Tsai P K, Ballou L, Esmon B, Schekman R, Ballou C E
Proc Natl Acad Sci U S A. 1984 Oct;81(20):6340-3. doi: 10.1073/pnas.81.20.6340.
The total cell wall mannoprotein has been isolated from a mutant of Saccharomyces cerevisiae that fails to remove the glucose units of the dolichol-linked precursor after transfer of the oligosaccharide to asparagine units in the protein. The oligosaccharides released from this mannoprotein by endoglucosaminidase H digestion show 1H NMR signals assignable to three alpha-linked glucose units as delta 5.52, 5.27, and 5.17, and a comparison with the chemical shifts of reference compounds shows that these signals are consistent with the structure alpha Glc----2 alpha Glc----3 alpha Man----2. This provides a direct confirmation for the structure previously assigned to the lipid-linked precursor. Analysis of the larger oligosaccharides confirms that the presence of the glucose units does not prevent elongation of the alpha 1----6-linked polymannose backbone or addition of alpha 1----3-linked mannose to the core.

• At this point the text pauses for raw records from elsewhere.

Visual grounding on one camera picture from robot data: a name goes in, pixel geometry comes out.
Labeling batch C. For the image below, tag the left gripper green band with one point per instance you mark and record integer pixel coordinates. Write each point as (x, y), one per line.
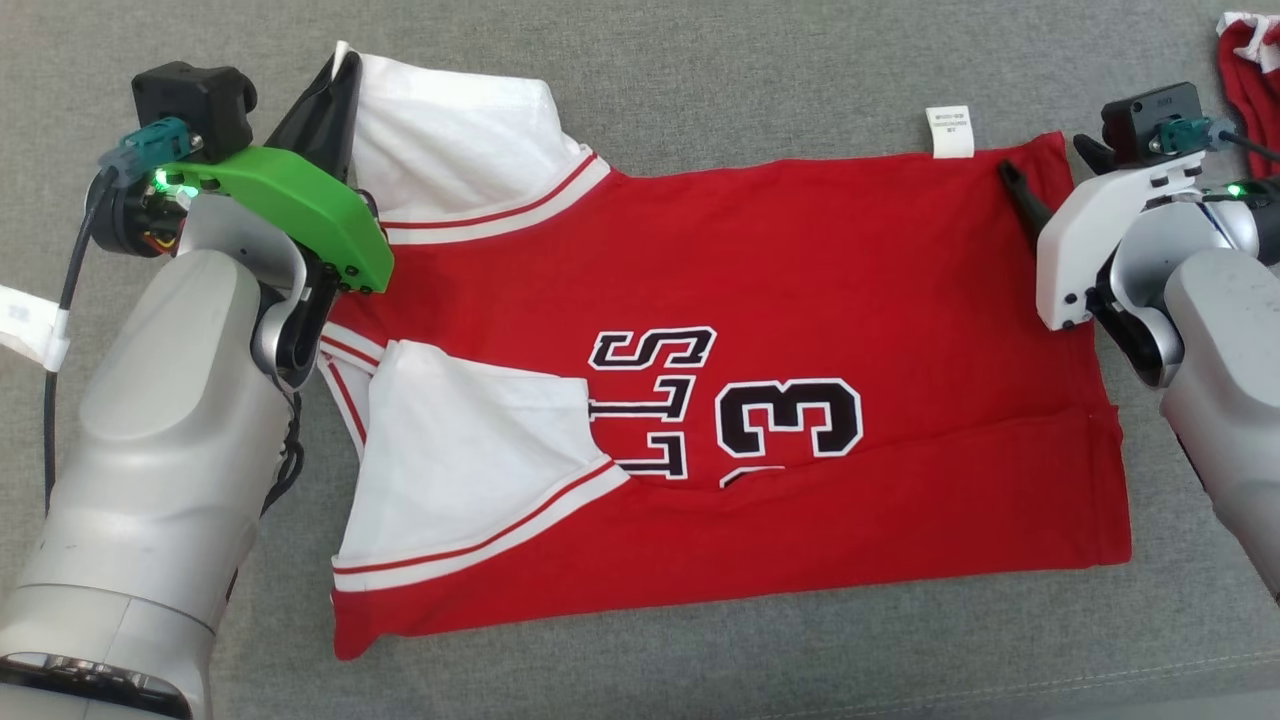
(300, 205)

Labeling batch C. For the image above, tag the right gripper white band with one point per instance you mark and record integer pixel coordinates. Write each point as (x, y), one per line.
(1075, 250)

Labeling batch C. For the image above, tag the red white number jersey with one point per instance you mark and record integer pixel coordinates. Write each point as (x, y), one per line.
(800, 260)

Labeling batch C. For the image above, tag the red shorts white stripe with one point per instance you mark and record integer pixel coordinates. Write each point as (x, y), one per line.
(1255, 80)

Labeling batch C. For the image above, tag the grey fabric sofa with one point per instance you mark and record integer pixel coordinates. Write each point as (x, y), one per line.
(700, 680)

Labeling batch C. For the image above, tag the left black wrist camera box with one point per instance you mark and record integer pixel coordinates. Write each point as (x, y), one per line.
(195, 100)

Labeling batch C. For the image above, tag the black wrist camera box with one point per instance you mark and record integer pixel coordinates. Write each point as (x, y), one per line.
(195, 100)
(1140, 115)

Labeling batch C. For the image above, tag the right black wrist camera box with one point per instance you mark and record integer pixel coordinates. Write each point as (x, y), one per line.
(1140, 115)

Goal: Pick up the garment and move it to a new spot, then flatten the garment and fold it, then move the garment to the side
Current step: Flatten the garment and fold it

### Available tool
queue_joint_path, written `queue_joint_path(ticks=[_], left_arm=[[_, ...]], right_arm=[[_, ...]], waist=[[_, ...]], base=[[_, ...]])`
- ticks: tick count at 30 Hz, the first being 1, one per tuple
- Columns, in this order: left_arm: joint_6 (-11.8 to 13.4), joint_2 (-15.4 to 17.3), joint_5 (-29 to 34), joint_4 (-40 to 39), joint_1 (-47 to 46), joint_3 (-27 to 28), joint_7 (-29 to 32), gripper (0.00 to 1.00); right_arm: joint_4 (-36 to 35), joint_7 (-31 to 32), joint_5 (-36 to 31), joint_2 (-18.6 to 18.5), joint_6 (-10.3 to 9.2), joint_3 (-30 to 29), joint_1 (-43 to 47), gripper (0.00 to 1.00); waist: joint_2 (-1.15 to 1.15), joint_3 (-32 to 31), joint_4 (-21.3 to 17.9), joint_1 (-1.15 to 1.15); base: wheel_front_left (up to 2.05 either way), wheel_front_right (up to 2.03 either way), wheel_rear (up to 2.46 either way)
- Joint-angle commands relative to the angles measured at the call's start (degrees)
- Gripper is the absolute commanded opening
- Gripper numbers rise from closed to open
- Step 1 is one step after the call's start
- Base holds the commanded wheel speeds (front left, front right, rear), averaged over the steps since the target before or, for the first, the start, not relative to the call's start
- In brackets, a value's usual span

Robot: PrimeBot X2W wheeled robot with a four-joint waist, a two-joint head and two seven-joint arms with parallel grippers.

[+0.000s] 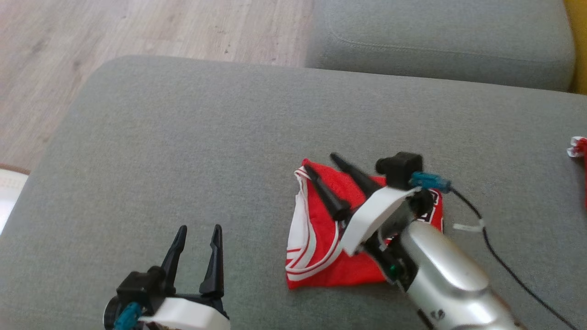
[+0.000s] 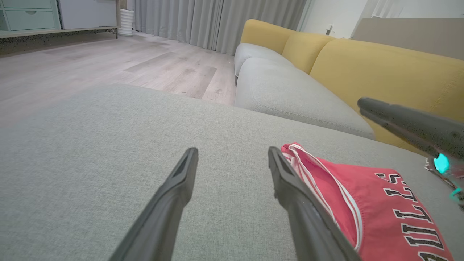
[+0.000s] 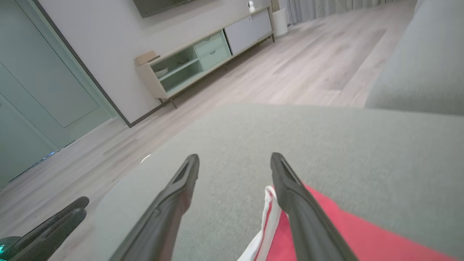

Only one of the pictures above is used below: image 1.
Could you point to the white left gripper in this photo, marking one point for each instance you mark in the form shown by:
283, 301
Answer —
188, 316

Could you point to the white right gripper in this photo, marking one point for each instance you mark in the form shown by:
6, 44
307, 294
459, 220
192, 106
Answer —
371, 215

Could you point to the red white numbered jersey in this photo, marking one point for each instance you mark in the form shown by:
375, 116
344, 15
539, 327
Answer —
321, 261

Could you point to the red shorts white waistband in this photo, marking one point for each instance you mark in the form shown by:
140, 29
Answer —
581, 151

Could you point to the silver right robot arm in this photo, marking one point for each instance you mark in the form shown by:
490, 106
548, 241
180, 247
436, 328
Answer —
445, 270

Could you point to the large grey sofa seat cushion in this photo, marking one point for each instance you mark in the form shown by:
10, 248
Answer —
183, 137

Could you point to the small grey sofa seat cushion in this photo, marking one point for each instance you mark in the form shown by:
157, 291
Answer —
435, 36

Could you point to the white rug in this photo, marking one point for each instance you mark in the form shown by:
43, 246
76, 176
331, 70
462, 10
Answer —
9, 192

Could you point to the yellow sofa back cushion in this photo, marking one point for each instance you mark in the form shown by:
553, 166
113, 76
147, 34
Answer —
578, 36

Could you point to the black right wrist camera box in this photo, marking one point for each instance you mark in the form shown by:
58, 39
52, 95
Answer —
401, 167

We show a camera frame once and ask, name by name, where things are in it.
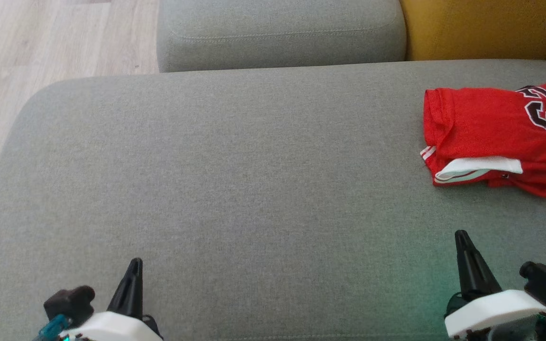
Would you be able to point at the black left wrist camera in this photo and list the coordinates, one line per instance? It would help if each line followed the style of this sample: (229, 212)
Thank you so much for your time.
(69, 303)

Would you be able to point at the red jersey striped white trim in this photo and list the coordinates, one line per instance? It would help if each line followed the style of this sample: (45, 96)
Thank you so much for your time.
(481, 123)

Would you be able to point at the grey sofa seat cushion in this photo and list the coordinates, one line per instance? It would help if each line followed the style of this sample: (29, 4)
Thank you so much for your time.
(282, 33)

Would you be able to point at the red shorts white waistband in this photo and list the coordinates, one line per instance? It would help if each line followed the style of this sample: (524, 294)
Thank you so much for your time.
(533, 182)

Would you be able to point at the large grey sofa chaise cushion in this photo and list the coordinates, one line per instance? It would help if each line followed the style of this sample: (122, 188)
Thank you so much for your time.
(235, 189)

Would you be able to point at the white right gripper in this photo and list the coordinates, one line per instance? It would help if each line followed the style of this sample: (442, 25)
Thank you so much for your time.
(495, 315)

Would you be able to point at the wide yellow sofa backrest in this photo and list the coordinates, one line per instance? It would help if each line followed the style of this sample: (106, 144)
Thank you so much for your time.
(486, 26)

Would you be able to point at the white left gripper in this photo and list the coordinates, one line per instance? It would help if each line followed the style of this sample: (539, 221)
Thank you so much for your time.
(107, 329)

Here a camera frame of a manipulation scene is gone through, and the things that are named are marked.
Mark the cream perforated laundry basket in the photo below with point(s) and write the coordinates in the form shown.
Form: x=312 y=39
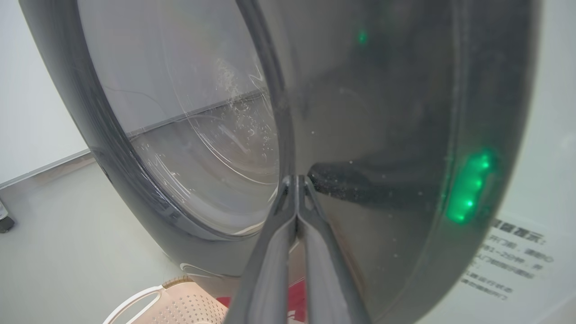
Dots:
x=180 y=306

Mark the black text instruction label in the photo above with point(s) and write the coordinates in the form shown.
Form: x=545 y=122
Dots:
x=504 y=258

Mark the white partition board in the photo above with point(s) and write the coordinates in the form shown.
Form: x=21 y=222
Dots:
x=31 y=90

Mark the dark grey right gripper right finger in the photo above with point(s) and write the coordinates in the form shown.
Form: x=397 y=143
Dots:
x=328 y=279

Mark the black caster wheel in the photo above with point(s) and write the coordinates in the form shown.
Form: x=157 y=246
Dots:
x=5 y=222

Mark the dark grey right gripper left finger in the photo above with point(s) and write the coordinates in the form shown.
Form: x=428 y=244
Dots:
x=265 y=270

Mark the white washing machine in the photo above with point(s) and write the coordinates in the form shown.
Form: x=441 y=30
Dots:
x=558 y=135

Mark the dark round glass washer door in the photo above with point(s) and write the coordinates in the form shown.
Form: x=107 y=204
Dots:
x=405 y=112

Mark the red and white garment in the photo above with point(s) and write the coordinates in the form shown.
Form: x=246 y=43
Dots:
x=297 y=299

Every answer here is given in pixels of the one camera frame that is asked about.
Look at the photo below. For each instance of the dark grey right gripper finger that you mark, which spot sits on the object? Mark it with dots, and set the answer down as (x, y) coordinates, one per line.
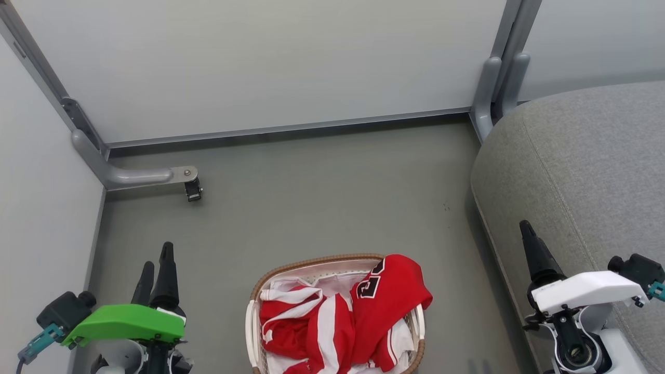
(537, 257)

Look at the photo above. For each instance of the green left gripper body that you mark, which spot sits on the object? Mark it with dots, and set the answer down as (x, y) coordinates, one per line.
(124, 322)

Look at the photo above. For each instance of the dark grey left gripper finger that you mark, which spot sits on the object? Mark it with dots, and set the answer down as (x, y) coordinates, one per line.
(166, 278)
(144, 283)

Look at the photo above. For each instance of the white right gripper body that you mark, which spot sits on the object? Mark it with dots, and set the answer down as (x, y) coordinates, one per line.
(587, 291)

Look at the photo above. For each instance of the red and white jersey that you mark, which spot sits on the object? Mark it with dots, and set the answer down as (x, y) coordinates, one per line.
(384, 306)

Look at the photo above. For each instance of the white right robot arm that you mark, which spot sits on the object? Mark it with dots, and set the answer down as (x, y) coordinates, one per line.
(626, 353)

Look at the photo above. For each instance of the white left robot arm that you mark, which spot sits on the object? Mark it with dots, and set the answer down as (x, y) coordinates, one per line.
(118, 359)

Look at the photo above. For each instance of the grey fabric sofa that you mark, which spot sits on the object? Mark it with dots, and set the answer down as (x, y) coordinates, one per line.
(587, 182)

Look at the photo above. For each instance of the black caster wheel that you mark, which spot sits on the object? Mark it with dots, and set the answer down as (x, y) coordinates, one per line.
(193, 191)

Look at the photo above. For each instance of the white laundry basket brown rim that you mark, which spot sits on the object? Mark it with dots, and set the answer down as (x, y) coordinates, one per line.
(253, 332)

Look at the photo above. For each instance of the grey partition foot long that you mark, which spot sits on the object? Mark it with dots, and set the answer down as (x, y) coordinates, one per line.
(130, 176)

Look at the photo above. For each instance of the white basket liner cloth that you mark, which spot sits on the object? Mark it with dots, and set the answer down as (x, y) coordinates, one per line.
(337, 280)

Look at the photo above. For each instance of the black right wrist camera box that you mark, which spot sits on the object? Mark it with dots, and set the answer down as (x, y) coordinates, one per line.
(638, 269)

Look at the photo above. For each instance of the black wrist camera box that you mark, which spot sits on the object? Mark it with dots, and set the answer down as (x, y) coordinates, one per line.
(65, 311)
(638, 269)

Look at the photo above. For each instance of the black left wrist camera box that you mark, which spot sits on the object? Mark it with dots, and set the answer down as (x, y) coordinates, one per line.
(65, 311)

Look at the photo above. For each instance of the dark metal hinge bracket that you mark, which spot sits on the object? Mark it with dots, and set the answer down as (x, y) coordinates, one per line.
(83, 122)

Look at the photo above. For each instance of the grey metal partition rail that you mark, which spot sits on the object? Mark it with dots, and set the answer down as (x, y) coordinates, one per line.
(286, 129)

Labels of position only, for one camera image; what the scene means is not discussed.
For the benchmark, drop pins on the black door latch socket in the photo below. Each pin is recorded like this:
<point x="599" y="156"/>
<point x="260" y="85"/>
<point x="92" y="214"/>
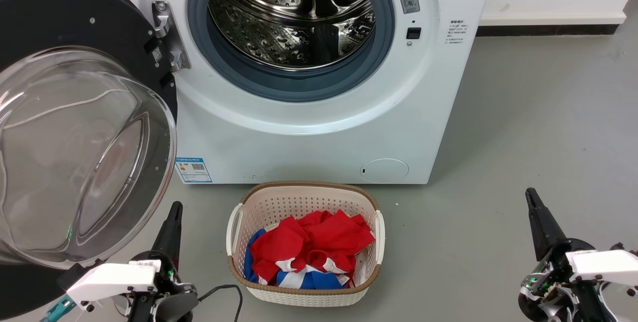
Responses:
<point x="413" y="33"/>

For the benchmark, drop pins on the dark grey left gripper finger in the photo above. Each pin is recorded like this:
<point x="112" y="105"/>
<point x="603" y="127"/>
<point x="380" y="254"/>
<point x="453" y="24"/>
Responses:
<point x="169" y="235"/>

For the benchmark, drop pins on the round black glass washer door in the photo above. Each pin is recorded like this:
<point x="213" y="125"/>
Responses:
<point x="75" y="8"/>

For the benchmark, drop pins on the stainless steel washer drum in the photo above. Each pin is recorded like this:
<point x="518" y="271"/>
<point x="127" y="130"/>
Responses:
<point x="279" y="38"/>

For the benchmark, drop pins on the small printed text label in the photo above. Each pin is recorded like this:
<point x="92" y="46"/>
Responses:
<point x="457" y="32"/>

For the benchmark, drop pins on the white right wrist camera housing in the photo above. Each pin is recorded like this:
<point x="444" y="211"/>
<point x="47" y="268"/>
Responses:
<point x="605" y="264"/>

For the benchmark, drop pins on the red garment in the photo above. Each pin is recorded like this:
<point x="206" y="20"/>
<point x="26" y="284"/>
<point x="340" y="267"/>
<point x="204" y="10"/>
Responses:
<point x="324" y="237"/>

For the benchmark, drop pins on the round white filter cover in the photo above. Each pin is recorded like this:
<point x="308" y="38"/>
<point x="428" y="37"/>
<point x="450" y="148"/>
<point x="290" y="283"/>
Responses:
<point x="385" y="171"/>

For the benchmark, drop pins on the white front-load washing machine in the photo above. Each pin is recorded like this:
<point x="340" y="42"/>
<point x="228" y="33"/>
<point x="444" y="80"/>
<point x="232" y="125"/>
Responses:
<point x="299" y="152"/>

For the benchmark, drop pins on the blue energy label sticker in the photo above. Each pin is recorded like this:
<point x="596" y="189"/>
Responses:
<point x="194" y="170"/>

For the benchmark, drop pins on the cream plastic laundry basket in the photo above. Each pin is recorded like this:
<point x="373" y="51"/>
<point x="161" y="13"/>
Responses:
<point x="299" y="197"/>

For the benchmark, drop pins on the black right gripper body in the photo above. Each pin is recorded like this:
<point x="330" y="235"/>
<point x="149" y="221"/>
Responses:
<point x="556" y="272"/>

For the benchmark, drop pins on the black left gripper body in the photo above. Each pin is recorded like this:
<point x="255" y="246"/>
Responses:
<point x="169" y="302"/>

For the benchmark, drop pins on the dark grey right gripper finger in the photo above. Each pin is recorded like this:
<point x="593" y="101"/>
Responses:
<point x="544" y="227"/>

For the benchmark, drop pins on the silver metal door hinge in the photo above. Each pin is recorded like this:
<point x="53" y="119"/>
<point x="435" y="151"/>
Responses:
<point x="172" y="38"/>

已从酿酒酵母的一个突变体中分离出总细胞壁甘露糖蛋白,该突变体在将寡糖转移至蛋白质中的天冬酰胺单元后,无法去除多萜醇连接前体的葡萄糖单元。通过内切葡糖胺聚糖酶H消化从该甘露糖蛋白释放的寡糖显示出可归属于三个α-连接葡萄糖单元的1H NMR信号,其化学位移为δ5.52、5.27和5.17,与参考化合物的化学位移比较表明,这些信号与结构αGlc----2αGlc----3αMan----2一致。这为先前赋予脂质连接前体的结构提供了直接证实。对较大寡糖的分析证实,葡萄糖单元的存在并不妨碍α1----6连接的多聚甘露糖主链的延长或α1----3连接的甘露糖添加到核心中。